NexCen acquired the business from Michael Groveman and Carly Andrews Inc. for $425,000 in net liabilities. It agreed to forgive the acquired firm’s obligation to repay about $950,000 lent during the first quarter of this year to support marketing expenses and released Groveman from a three-year non-compete provision dating to NexCen’s acquisition of the Blass brand in February 2007.

Groveman, who along with Tharanco Group chairman  Haresh Tharani sold the Blass business to NexCen for $54.6 million in cash and stock, also will be eligible for as much as $25,000 for consulting services given to the Couture unit before the closing.

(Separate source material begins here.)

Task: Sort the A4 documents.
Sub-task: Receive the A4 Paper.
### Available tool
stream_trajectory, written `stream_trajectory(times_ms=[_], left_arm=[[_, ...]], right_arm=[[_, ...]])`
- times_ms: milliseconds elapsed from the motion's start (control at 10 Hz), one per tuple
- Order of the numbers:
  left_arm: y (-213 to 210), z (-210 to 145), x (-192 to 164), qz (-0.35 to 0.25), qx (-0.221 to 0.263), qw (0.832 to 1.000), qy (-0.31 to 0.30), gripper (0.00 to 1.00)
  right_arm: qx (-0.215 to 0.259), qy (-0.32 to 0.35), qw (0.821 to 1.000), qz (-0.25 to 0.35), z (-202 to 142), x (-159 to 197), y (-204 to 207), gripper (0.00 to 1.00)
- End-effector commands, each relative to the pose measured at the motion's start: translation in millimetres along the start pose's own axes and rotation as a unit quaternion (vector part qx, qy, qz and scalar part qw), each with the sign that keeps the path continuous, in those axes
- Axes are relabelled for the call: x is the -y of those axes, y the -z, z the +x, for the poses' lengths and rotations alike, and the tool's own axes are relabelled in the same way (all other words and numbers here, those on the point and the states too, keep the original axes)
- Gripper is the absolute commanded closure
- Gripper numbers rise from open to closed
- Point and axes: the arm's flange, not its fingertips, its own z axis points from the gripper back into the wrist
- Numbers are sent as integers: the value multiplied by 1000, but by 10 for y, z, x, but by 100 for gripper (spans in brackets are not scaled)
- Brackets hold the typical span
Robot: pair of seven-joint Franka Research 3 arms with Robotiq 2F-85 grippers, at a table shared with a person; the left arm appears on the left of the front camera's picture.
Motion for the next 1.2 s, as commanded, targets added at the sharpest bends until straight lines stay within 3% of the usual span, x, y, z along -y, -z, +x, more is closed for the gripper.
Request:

“Bill Blass continues to be a very important and highly regarded brand in fashion,” said Robert D’Loren, president and chief executive officer of NexCen. “Our acquisition of Bill Blass Couture provides the company with greater control of the future of the overall Bill Blass brand. As we continue to explore strategic alternatives, including the sale of our Bill Blass brand, we believe that owning Bill Blass Couture will maximize the potential sale value of our overall business.”

It wasn’t immediately known whether the inclusion of the rtw component of the Blass business would help clear the way for its sale, although in recent weeks there’s been growing speculation that Iconix Brand Group, a brand management company similar in its model to NexCen, was the leading contender to take over Blass and its home furnishings brand, Waverly.

Neither D’Loren nor Neil Cole, chairman, president and ceo of Iconix, returned calls seeking comment.

Blass women’s rtw is designed by Peter Som, who has been on the NexCen payroll since the acquisition. Michael Bastian is responsible for men’s wear.

NexCen began shopping its two licensed brands in May, after disclosing in that month   that there was “substantial doubt” about its ability to proceed as a going concern. Other companies mentioned as suitors have included Tharanco, Windsong Brands LLC and Designer Licensing Holdings, the Blass jeanswear licensee which owns 10 percent of the Blass trademark.

In a Form 8-K filed Monday with the Securities and Exchange Commission, NexCen stated that Groveman informed NexCen that he intended to close the Couture business rather than make additional investments in it.

“The company concluded that owning Bill Blass Couture would be preferable to allowing this business to cease operating or being faced with the prospect of finding a new licensee,” the 8-K said. In addition, the document said that the Couture unit operated at a loss and that NexCen estimates it may have to pump $1.7 million to $1.9 million into it before the end of the year.

Groveman bought the Couture business for undisclosed terms just before NexCen’s acquisition of the Bill Blass brand. It’s operated through a royalty-free license from NexCen since then.

D’Loren established NexCen as a multilayered brand management company and built it through the acquisitions of a series of franchise businesses — including Athlete’s Foot, Shoebox New York and food and restaurant operations — and two well-known consumer products brands, Blass in apparel and Waverly in home furnishings.

However well-received its business model, the company hit a major stumbling block in May, when it revealed that it had failed to report that $30 million of the $70 million it borrowed to acquire Great American Cookie in January needed to be paid by Oct. 17. It then said there was “substantial doubt” about its ability to remain in business and that questions already may have existed when it filed its annual report for 2007.

After the disclosure on May 19, shares of the company dropped 77.1 percent, closing at 58 cents after a $2.53 close the previous day, on volume that was about 48 times heavier than usual.

As plans for the Blass acquisition firmed up last year, NexCen shares rose to $4.26 last Dec. 19 and, following the deal, closed at $5.22 on Dec. 24. Their 52-week high of $11.26 came one year ago.

On Monday, NexCen shares ended the Nasdaq session at 50 cents, down 2 cents or 4.1 percent.

Because $15.5 million, or 28 percent, of the $54.6 million paid for Blass was in stock, Groveman and Tharani have seen their holdings in NexCen dwindle precipitously.